The Female Perspective of Computer Science: Street Selection and Self-Organizing Maps

Maps have become an essential part of many of our lives, helping us to get from one place to another for centuries. With the widespread availability of relatively recent digital technologies, such as Google Maps, the need to display maps at different resolutions has never been greater.

Think of the kinds of features that are shown in this map of Canada:

View Larger Map

Not a lot is shown beyond a bit of water and some major political markings. When zooming into Ontario, bodies of water become more clear and major roads are now shown:

View Larger Map

Finally, much more detail, including local roads, is possible when looking at just the city of Ottawa:

View Larger Map

There is obviously some decision making happening behind the scenes in order to display the most important features for a particular level of zoom (or resolution, as it were).
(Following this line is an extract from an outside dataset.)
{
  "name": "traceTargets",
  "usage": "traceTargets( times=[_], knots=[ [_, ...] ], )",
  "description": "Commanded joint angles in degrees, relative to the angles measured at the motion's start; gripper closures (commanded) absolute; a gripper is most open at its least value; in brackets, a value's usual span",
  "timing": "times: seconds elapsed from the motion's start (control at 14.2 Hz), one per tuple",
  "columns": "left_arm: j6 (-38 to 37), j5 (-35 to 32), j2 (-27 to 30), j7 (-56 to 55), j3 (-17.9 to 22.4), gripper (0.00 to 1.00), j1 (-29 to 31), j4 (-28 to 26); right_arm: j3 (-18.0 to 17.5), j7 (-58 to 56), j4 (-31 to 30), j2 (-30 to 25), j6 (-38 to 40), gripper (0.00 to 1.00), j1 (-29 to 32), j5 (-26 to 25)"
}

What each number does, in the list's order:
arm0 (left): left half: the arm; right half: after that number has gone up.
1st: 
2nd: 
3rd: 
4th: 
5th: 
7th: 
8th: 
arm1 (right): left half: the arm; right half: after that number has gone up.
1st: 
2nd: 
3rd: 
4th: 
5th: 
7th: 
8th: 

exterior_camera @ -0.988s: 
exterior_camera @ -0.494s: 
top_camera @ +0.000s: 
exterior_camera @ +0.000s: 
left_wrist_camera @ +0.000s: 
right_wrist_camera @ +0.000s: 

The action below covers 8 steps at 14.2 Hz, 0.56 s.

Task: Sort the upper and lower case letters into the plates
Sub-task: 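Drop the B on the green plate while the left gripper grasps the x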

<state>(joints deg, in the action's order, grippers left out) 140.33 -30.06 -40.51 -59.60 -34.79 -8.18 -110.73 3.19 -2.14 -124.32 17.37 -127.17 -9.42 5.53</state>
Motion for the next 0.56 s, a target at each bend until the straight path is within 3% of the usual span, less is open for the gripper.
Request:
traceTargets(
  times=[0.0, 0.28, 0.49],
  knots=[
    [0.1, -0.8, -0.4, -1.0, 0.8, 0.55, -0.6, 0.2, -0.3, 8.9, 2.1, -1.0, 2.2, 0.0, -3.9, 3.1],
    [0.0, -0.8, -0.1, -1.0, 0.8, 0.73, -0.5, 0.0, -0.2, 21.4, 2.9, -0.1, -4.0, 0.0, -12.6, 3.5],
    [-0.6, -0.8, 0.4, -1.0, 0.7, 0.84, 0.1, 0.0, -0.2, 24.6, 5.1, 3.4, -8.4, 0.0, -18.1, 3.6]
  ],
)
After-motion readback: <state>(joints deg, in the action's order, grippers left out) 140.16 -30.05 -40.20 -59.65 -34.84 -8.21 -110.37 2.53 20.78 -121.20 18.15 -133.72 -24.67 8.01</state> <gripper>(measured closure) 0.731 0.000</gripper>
Let's look specifically at road networks, ignoring the other features for this discussion. There are two levels of work to be done when determining what roads should be shown at a particular level of detail. This whole process is known as generalization, since we must decide what subset of all the available information will be shown.

The first step of generalization involves examining the model of the road network and using information about street connections, types, and so on to pick out the most important or relevant pieces to show.

Once we have the data that is to be visualized, the second step analyzes the geometric properties of the chosen roads and uses the results to simplify the graphical rendering of the roads. For example, a road with many small bends that can't be rendered onto the screen as such will be simplified to a straight line instead.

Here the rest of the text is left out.